▶ About this exercise:
Report the number of lines in these entries that contain "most". Write only the number.

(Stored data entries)
== == ==
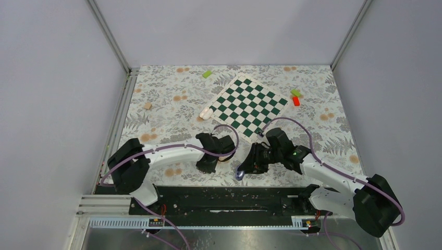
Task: Insert the wireless bluetooth earbuds into the charging case
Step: Pick up the right earbud from the corner of the board.
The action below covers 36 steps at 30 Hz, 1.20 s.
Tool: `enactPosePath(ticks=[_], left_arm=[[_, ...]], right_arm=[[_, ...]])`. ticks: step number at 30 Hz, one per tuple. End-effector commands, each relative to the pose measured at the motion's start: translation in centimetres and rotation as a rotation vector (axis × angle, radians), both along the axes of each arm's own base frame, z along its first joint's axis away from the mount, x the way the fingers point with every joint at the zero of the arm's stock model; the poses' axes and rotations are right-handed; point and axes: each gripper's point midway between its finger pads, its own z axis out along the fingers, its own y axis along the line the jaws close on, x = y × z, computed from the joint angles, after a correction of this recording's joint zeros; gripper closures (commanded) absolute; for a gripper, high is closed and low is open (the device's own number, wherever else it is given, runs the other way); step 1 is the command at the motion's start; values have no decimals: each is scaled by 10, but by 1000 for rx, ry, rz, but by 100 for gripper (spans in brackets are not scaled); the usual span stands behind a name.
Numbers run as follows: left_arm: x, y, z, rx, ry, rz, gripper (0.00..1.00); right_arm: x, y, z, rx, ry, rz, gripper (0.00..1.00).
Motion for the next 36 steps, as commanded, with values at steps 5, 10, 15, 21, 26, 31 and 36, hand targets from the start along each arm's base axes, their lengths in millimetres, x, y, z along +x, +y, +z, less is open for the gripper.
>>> enactPosePath(ticks=[5,10,15,21,26,31,36], left_arm=[[51,-32,87,-214,-274,-35,100],[72,-47,126,-350,-394,-103,100],[78,-75,175,-580,-525,-224,100],[98,-50,169,-508,-585,-127,100],[122,1,145,-423,-536,151,94],[130,56,95,-300,-423,380,67],[132,79,50,-180,-356,503,67]], right_arm=[[8,10,18,28,-58,43,100],[11,10,29,61,-78,66,100],[16,3,47,129,-87,85,100],[20,-6,39,74,-80,74,100],[23,-6,35,58,-75,63,100],[23,-8,35,47,-87,58,100],[20,-9,32,42,-76,63,100]])
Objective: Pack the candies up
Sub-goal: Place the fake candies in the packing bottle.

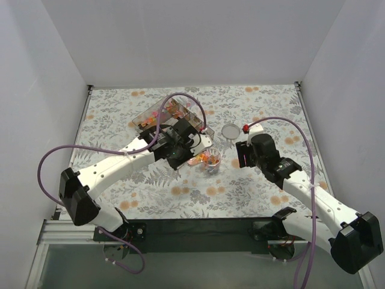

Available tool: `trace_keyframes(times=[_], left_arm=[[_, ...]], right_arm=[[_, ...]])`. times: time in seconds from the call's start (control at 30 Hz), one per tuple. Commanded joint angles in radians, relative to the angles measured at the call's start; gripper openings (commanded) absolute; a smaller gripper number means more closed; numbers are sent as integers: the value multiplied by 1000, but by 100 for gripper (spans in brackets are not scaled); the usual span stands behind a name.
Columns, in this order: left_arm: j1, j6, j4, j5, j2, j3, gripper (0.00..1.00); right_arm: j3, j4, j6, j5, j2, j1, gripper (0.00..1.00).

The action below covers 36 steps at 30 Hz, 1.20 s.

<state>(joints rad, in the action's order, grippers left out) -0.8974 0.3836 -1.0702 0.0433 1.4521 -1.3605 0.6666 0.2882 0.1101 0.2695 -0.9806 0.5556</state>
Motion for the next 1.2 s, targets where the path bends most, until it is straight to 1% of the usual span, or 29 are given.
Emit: trace_keyframes(times=[0.0,0.27,0.37,0.53,0.7,0.73,1.03,1.17], left_arm=[[-29,21,-57,44,25,-86,0],[-98,66,-138,136,91,-137,0],[-126,89,-168,187,143,-204,0],[-179,126,-212,260,220,-261,0],[-215,172,-260,325,266,-316,0],[-236,178,-278,346,274,-325,0],[-313,178,-323,495,323,-345,0],[-314,160,-323,547,333,-356,0]], right_arm=[[-22,-29,14,20,26,-5,71],[-44,-38,11,27,46,-5,71],[-56,-46,11,20,56,-5,71],[-61,-49,10,14,62,-5,71],[-70,-55,2,14,69,-6,71],[-73,-57,0,13,69,-6,71],[-96,-81,2,-3,79,-5,71],[-104,-98,8,-27,82,-6,71]])
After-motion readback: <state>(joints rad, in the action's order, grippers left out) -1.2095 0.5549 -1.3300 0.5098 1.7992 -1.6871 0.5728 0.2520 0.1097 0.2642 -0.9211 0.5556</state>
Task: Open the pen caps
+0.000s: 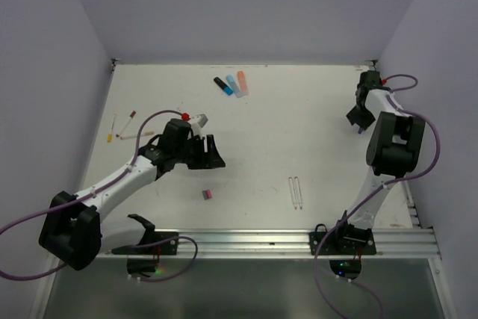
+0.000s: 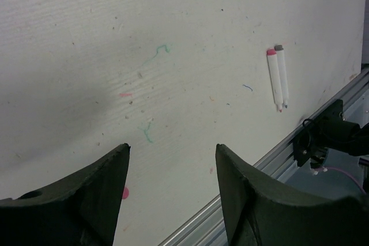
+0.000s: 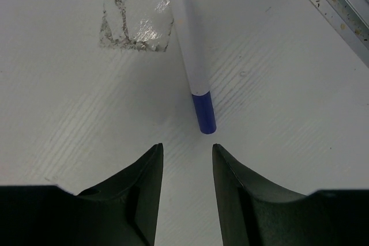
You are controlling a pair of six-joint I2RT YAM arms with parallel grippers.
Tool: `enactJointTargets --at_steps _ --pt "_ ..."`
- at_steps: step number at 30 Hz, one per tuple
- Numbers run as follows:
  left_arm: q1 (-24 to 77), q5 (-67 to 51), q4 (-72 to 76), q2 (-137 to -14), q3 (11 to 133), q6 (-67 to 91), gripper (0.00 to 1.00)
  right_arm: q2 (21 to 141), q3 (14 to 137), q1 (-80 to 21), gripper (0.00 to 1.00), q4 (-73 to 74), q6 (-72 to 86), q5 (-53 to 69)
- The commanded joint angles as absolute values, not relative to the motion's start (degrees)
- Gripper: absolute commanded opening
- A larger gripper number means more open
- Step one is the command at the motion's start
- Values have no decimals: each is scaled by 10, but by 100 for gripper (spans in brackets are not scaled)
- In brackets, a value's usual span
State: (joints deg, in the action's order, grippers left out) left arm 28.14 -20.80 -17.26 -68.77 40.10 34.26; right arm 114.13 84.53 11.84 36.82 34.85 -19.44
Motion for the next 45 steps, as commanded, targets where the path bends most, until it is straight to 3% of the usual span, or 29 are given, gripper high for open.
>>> enactJointTargets --at_steps 1,11,23,26,27,30,33,39,45 --pt "272 -236 -150 -688 421 313 64 1151 839 121 43 326 330 -231" --pt "242 -266 -150 -677 389 307 65 1159 842 142 44 316 288 -239" --pt "222 -281 -164 -676 386 297 65 1211 844 154 40 279 240 -165" --pt "221 -282 -165 -675 385 299 65 1222 847 154 31 294 238 -142" --pt "221 -283 -166 -676 385 299 65 1223 844 154 19 296 237 -135" --pt "221 -283 -172 -678 393 299 65 1216 837 155 6 313 241 -119" --pt "221 -285 -180 -680 403 299 65 1191 822 155 0 320 249 -105" --pt "221 -287 -207 -674 418 308 65 1115 782 141 0 339 262 -105" --pt "221 -316 -205 -639 413 369 63 949 701 96 0 353 287 -84"
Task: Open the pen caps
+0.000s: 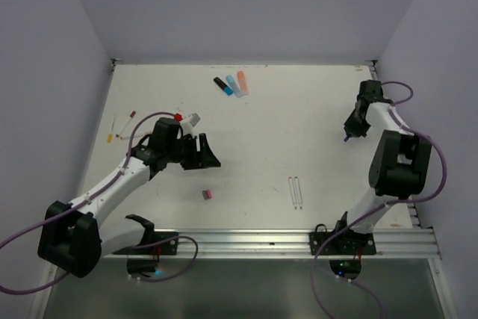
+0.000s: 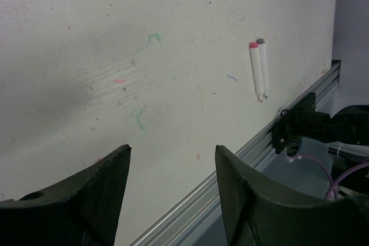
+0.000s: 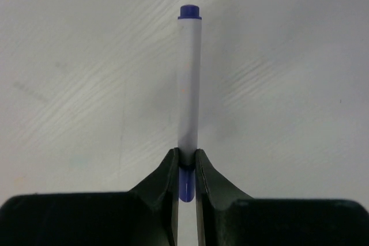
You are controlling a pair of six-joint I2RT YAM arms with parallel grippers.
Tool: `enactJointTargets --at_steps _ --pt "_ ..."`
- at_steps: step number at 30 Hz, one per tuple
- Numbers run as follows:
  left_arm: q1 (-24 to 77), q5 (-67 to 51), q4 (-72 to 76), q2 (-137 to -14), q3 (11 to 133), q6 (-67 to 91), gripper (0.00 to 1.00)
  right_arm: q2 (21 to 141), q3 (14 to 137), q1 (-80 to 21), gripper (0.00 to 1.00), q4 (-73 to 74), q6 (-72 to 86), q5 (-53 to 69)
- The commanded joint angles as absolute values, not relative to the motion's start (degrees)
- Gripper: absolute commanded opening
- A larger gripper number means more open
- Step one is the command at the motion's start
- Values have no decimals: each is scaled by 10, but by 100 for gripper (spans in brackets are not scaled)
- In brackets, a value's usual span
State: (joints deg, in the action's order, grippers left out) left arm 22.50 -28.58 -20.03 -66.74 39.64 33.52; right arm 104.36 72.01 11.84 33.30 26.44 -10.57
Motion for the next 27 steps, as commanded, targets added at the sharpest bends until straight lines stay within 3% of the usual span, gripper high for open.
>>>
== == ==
▶ Answer for the task:
2